- **What this task involves**
Look below for the line holding "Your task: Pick" and the line holding "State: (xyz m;". Repeat those two and everything between, exactly.

● ● ● ● ●

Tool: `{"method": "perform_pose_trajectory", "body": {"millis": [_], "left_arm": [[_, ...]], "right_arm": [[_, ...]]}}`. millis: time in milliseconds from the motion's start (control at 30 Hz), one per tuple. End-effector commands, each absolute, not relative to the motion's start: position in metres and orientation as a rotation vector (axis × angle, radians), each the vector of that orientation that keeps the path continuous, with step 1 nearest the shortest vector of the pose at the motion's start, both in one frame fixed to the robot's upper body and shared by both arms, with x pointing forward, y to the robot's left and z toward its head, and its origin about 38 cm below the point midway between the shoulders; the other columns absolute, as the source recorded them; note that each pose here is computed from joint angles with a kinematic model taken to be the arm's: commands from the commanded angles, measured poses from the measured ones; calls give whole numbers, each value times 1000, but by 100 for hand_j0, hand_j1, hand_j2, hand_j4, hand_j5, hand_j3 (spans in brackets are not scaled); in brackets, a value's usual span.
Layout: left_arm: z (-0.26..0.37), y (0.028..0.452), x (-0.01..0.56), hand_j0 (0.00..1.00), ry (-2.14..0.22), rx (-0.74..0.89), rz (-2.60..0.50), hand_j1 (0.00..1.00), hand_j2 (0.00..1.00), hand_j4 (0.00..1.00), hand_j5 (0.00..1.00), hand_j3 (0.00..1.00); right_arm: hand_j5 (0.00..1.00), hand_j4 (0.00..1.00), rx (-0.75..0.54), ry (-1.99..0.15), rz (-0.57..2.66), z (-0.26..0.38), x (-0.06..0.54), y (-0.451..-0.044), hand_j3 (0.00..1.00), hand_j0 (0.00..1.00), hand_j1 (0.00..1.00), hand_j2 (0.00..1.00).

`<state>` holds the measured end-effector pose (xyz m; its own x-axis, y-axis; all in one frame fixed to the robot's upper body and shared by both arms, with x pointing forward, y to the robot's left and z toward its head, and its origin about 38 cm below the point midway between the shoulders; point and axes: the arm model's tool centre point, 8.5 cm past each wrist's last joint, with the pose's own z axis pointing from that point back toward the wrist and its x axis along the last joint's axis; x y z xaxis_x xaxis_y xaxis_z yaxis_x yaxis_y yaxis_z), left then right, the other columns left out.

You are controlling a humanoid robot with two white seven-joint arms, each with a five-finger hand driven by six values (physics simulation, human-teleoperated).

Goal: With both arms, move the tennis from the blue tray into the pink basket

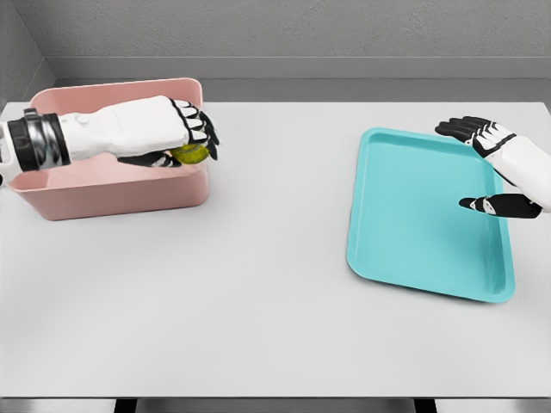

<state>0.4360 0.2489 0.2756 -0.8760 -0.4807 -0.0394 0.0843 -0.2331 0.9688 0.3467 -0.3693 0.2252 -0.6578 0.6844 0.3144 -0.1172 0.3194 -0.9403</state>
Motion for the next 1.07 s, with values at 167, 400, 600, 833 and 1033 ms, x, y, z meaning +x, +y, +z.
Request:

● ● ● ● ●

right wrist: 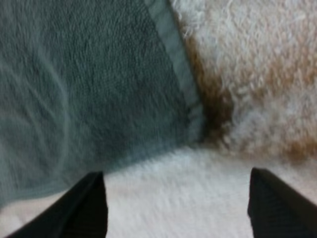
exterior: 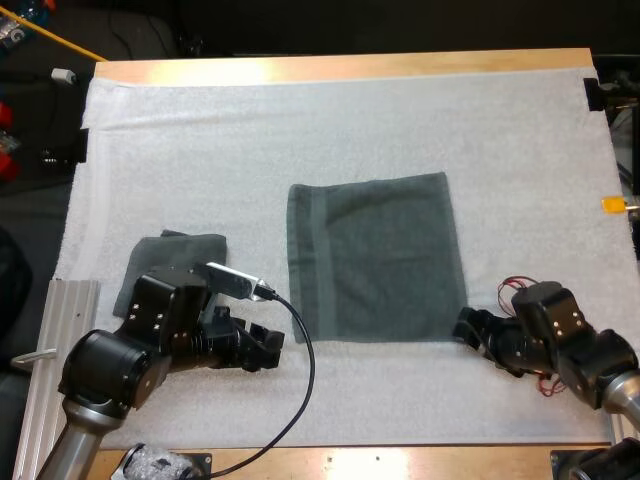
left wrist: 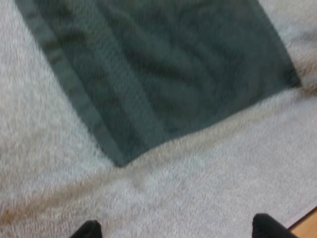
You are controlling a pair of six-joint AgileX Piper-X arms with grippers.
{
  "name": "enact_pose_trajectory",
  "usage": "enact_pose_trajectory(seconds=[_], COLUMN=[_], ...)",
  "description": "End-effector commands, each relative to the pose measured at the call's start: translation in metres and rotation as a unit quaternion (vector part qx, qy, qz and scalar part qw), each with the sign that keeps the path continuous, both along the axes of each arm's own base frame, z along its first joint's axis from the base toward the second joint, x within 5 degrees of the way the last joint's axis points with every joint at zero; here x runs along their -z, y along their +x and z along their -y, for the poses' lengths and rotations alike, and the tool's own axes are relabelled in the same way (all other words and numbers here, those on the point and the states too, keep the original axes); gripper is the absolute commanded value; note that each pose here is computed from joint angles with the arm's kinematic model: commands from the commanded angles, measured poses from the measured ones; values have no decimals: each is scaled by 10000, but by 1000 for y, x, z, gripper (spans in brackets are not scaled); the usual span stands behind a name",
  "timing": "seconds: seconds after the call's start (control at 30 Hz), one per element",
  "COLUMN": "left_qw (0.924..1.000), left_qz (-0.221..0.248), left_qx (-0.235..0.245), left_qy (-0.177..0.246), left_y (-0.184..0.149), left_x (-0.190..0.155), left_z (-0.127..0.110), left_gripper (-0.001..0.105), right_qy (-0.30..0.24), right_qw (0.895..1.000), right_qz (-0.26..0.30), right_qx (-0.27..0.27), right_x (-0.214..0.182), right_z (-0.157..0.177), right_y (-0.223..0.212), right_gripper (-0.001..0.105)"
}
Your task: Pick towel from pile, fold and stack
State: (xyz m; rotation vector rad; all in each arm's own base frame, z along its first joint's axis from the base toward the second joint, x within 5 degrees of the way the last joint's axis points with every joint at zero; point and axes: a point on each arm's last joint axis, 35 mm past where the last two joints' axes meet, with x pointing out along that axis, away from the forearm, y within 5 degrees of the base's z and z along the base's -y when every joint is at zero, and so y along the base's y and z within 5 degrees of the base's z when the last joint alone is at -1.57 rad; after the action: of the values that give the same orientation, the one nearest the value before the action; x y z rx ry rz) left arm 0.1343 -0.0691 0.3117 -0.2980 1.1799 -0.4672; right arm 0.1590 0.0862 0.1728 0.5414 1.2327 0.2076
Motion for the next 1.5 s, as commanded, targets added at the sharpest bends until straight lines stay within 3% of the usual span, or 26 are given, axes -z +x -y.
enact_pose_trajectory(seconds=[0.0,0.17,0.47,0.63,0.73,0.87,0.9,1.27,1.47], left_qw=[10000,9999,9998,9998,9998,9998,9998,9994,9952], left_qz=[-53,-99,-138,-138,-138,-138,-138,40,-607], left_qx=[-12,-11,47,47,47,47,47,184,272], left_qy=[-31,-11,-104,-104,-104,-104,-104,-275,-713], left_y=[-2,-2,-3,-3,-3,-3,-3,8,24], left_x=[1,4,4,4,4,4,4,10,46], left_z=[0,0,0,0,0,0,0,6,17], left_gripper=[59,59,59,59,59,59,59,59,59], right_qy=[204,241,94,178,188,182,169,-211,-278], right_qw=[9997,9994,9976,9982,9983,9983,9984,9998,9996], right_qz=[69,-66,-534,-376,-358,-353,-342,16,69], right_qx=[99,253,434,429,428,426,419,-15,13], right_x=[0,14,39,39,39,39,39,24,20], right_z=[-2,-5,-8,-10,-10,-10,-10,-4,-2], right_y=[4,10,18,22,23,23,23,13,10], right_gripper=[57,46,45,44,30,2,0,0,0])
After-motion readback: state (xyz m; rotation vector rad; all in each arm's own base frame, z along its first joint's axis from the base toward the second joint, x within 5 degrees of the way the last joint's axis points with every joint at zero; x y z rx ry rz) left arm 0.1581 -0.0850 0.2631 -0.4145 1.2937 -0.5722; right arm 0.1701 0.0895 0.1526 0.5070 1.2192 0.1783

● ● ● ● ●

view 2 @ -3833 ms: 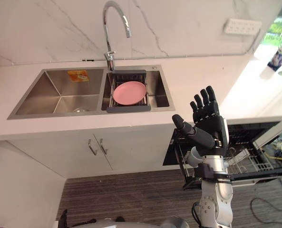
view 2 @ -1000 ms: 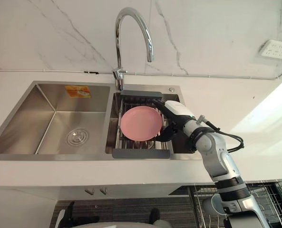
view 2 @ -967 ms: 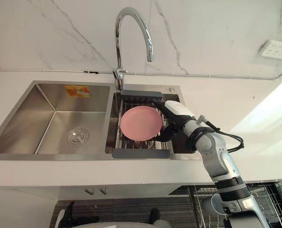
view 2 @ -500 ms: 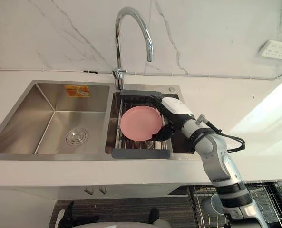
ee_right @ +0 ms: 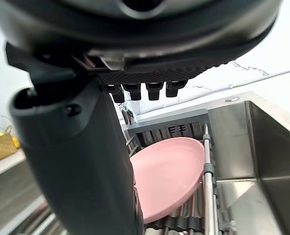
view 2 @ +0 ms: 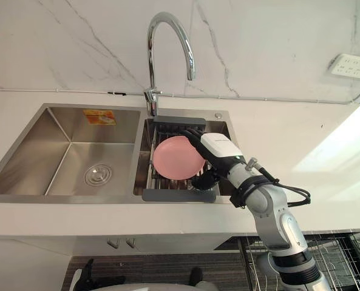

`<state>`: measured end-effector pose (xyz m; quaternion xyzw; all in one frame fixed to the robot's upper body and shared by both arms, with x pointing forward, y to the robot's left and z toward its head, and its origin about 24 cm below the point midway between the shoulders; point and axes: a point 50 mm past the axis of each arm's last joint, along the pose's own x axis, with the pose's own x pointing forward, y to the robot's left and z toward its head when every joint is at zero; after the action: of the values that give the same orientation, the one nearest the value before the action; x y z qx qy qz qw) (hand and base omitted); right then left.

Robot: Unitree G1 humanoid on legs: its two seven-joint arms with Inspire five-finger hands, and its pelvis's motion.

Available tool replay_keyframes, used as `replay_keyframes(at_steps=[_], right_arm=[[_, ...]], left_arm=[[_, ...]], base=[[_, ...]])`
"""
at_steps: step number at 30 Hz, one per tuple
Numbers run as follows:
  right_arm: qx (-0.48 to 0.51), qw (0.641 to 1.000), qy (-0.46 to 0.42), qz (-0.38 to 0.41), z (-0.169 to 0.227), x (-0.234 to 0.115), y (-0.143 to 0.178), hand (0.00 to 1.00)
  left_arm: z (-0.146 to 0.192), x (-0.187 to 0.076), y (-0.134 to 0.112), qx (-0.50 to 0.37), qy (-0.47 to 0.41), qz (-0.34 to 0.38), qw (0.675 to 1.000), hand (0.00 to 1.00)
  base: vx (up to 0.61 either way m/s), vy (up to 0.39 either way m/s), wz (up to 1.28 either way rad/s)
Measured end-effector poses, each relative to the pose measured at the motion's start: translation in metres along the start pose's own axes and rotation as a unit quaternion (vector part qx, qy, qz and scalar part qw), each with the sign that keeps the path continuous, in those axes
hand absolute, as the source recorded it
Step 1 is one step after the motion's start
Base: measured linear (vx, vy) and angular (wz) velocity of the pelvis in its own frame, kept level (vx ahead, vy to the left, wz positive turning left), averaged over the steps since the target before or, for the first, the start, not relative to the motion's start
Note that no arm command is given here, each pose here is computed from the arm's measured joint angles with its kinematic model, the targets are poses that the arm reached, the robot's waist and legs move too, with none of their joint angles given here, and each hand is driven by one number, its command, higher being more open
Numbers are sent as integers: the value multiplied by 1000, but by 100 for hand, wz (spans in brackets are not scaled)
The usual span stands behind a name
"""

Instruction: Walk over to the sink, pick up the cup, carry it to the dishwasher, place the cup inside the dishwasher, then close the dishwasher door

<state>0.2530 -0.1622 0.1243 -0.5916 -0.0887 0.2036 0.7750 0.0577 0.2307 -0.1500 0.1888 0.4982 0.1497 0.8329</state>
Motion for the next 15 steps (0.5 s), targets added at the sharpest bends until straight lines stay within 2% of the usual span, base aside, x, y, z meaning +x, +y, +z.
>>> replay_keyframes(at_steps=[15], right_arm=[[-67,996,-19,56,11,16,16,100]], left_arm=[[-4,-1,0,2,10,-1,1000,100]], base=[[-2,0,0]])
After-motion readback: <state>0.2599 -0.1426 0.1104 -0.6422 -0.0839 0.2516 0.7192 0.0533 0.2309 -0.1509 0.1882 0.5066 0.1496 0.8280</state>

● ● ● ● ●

- **Result for this task**
Your task: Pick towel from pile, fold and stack
State: (xyz m; rotation vector rad; all in each arm's own base frame, z along its first joint's axis from the base toward the second joint, x within 5 degrees of the way the last joint's axis points with every joint at zero; point and axes: a point on each arm's last joint axis, 35 mm past where the last two joints' axes meet, with x pointing out along that axis, away from the forearm, y within 5 degrees of the base's z and z along the base's -y when every joint is at zero, and so y along the base's y and z within 5 degrees of the base's z when the last joint alone is at -1.57 rad; after the action: of the values that give the same orientation, the one nearest the value before the action; x y z rx ry rz) left arm 0.1343 -0.0691 0.3117 -0.2980 1.1799 -0.4672; right arm 0.1590 0.0862 0.1728 0.5414 1.2327 0.2076

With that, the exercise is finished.